A vintage delivery bicycle on display at Hildebrandt’s Deli reminds visitors of the store’s past as a family grocery in downtown Augusta, Georgia.

By Susan Marschalk Green ~

Every vintage building tells its own survival story, just by dodging fiery blazes and the wrecking ball. But Hildebrandt’s, a corner grocery store-turned-delicatessen in downtown Augusta, Georgia, also traces the remarkable survival of a family business. The Hildebrandt enterprise that began in 1879 has remained in the same family’s hands, even as it weathered such formidable challenges as:

  • the devastating 1908 Augusta flood and several later incidents of severe flooding;
  • the 1915 attack of the boll weevil, which ravaged the region’s cotton crop and sent crippling ripples through the Augusta economy;
  • the massive 1916 Augusta fire that turned hundreds of homes and businesses into ruins only a few city blocks away from Hildebrandt’s corner at Sixth and Ellis streets;
  • the Great Depression that began in 1929 and lasted more than a decade;
  • the mid-20th-century rise of stiff competition via suburban supermarkets offering discount prices;
  • and the widespread impacts related to social distancing during the COVID-19 pandemic of 2020 through 2022.

In fact, on the eve of my interview with current owner Luanne Hildebrandt in April 2023, the deli narrowly escaped disaster again. A fire broke out below the street just west of the deli, causing a power outage and preventing the eatery from opening for a few days. Luanne graciously went ahead with our scheduled interview and allowed me to take pictures, even though her establishment was closed.

Also interviewed was Dr.

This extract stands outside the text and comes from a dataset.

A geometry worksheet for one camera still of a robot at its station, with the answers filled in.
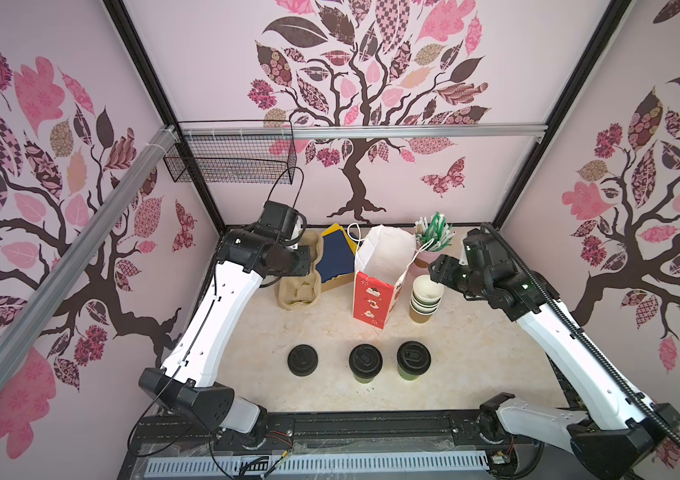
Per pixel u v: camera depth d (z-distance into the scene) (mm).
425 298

Fred Marschalk, a retired physician and my late father’s cousin. Fred’s mother, Marguerite, was a Hildebrandt before marriage, and Fred got his first job as a bicycling delivery boy at Hildebrandt’s when he was 13. His first-person account of his first delivery is worth reading on the Hildebrandt’s website.

The story that follows is also fleshed out by numerous historical documents available on the internet.

Let’s start with fish, ‘fancy groceries’ and … romance

Hildebrandt's, a three-story brick building with contrasting trip on the facade.
Hildebrandt’s as it appears in 2023. Susan Green photo.
Three-story brick commercial building with Victorian architectural features on the facade.
Hildebrandt’s storefront in the 1940s from a family scrapbook photo.

In 1907, when fresh-faced teenager Edna Mohrmann pushed through the front door of Hildebrandt’s to ask for a job, the store’s exterior probably looked much as it does today. She may have walked from her family’s home on Telfair Street, a half-mile away, or possibly she arrived in a horse-drawn conveyance similar to other getups traversing the brick-laden streets of downtown Augusta. Across Ellis Street from Hildebrandt’s was the Diedrich Timm building, standing just as it does today but at that time housing a butcher shop. Only a few blocks away, closer to the Savannah River, the Augusta Cotton Exchange building bustled with activity.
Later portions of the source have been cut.